The invaluable Grist provides the following information:
Green and red and unfair all over.
When you go to the supermarket and buy produce or packaged goods that carry the organic label, you can feel confident that the food was grown under rigorous environmental standards. The U.S. Department of Agriculture's organic seal, which debuted in 2002, is a guarantee that your fruits and vegetables were cultivated without petroleum-based fertilizers or (with rare exceptions) synthetic chemicals, and that they aren't genetically modified.
The organic label, however, goes only so far. While the seal covers a range of environmental practices, it says nothing about labor conditions. Although comprehensive studies of conditions on organic farms are hard to find, complaints like Ortiz's are not uncommon. For example, Willamette River Organics, one of Oregon's largest organic operations, has been hit with several lawsuits charging violations of minimum-wage laws.

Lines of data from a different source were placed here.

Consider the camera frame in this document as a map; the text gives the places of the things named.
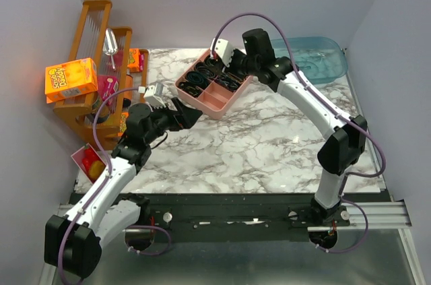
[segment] wooden rack
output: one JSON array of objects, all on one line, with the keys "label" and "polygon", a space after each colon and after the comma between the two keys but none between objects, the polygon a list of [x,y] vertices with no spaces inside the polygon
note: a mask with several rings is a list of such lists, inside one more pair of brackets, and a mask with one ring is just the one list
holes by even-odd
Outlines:
[{"label": "wooden rack", "polygon": [[[119,80],[119,89],[125,87],[129,48],[132,29],[129,27],[108,27],[109,13],[112,3],[109,0],[85,0],[81,16],[77,25],[75,38],[69,54],[69,60],[91,57],[98,74],[113,75]],[[115,34],[119,52],[114,56],[116,70],[112,69],[110,57],[103,54],[103,42],[107,28]],[[93,147],[94,143],[92,124],[86,115],[92,113],[92,105],[97,100],[97,92],[57,101],[54,113],[58,115],[76,134]],[[111,150],[120,131],[121,111],[123,108],[123,95],[119,95],[114,102],[111,114],[103,123],[97,124],[97,134],[103,148]]]}]

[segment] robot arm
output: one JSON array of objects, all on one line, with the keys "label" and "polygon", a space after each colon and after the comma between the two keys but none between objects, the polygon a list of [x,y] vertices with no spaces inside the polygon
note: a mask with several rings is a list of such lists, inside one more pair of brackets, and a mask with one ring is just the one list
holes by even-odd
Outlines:
[{"label": "robot arm", "polygon": [[294,103],[314,123],[326,140],[317,154],[323,171],[309,214],[312,223],[326,222],[332,219],[340,205],[339,195],[345,184],[344,173],[364,152],[365,137],[338,119],[338,116],[334,116],[310,93],[310,90],[337,110],[339,115],[350,118],[364,130],[367,128],[367,122],[362,116],[352,118],[348,113],[337,108],[299,71],[299,75],[307,83],[305,88],[295,73],[290,59],[275,57],[266,31],[250,30],[242,35],[242,39],[246,54],[234,49],[227,40],[218,40],[215,52],[225,65],[224,70],[234,75],[256,76],[262,84]]},{"label": "robot arm", "polygon": [[[149,218],[148,200],[129,195],[109,213],[121,190],[142,169],[151,155],[150,144],[167,131],[190,129],[202,112],[189,108],[173,98],[176,110],[170,110],[161,100],[163,85],[145,89],[150,104],[135,104],[129,109],[126,130],[112,151],[112,172],[108,169],[84,197],[64,216],[52,216],[45,226],[45,262],[58,266],[62,253],[63,269],[88,277],[96,268],[102,248],[126,227]],[[61,243],[67,235],[64,250]]]}]

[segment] marble surface
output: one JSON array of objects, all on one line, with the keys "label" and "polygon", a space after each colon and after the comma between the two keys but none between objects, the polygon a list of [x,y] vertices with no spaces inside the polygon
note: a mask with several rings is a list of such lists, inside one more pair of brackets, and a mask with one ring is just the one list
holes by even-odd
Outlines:
[{"label": "marble surface", "polygon": [[[148,82],[162,82],[166,99],[176,96],[174,81],[204,51],[150,51]],[[138,85],[140,77],[134,80]],[[357,113],[346,77],[317,87],[338,107]],[[317,128],[290,101],[254,81],[221,120],[203,115],[191,130],[169,133],[124,192],[313,193],[322,145]],[[375,171],[368,147],[354,169]],[[378,179],[350,177],[345,191],[379,192],[381,185]],[[80,173],[75,190],[90,187]]]}]

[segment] blue plastic bin
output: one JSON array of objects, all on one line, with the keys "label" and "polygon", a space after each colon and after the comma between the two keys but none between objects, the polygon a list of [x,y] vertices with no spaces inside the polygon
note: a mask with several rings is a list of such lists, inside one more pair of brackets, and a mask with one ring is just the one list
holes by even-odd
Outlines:
[{"label": "blue plastic bin", "polygon": [[[313,84],[331,83],[347,72],[347,61],[339,45],[325,37],[289,38],[296,65]],[[271,40],[275,56],[289,57],[282,39]]]}]

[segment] orange snack box
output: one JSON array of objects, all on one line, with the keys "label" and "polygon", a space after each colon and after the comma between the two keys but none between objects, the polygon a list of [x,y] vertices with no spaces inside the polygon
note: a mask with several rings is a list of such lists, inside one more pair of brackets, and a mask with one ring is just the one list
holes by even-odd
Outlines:
[{"label": "orange snack box", "polygon": [[129,116],[128,112],[121,113],[120,132],[118,133],[119,137],[121,137],[123,135],[124,131],[126,131],[126,120],[127,120],[128,116]]},{"label": "orange snack box", "polygon": [[139,49],[130,48],[129,49],[129,64],[127,67],[130,69],[131,73],[139,72]]},{"label": "orange snack box", "polygon": [[97,92],[96,64],[91,58],[78,59],[45,69],[46,103]]}]

A Human Rights Watch report on the exploitation of adolescent workers said the atmosphere at Arizona's organic Pavich Farms was "hostile, suspicious," with laborers apparently not permitted to speak to inspectors. Threemile Canyon, a large organic dairy and potato farm in Oregon, faces accusations of sexual discrimination in its hiring practices.
Workers get no consolation in the form of higher wages or better benefits, either. According to a report published last year by researchers at UC-Davis, a majority of 188 California organic farms surveyed do not pay a living wage or provide medical or retirement plans. In fact, most organic workers earn the same as those in conventional fields -- less (adjusted for inflation) than they were making in the 1970s, when the famous UFW boycotts occurred. "The exploitative conditions that farmworkers face in the U.S. are abysmal -- it's a human-rights crisis," said Richard Mandelbaum, policy analyst at the Farmworker Support Committee. "In terms of wages and labor rights, there's really no difference between organic and conventional (farms)."
4 comments:
These folks are for real: http://www.cporganics.com/. They started out 30 years ago raising organic strawberries. I think the problem is in the distribution. Most retailers are so large that they command huge price concessions, and suppliers need to be equally large to be able to even bid. Even locally owned chains often have requirements of supplier's being able to stock all stores. I'm not doubting what you're saying, 'greedy hippies' doesn't surprise me at all.
People who complain about illegal immigration are doing it with their mouths full. They don't realize that the cheap salad they enjoyed for lunch was ( more than likely) harvested by Jose Pobrecito, under conditions which would find almost all americunz dead in the field of apoplexy or heart failure if forced to endure so much as a single day of this exhausting, back breaking labor for a coupla bux. We, as a nation should not be railing at the mojados, we should be thanking them. Maybe if more of us worked in the fields we wouldn't have such a chronic obesity problem. One more thought. Which is more illegal and immoral, coming into a country to work to support a family or taking a tax deduction one is not completely entitled to?
This is not exactly to topic, but I don't buy this organic bullshit at all. You can't fool a hillbilly. I've seen what organic produce looks like. It's got worm holes, it's smaller, spotted, imperfect in shape. You tell me that the picture-perfect apples and tomatoes in these "organic" groceries are really organic. Jose better wash his hands when he crawls off the field at the end of the day.
I think we should kill two birds with one stone: Eat the illegal Mexicans!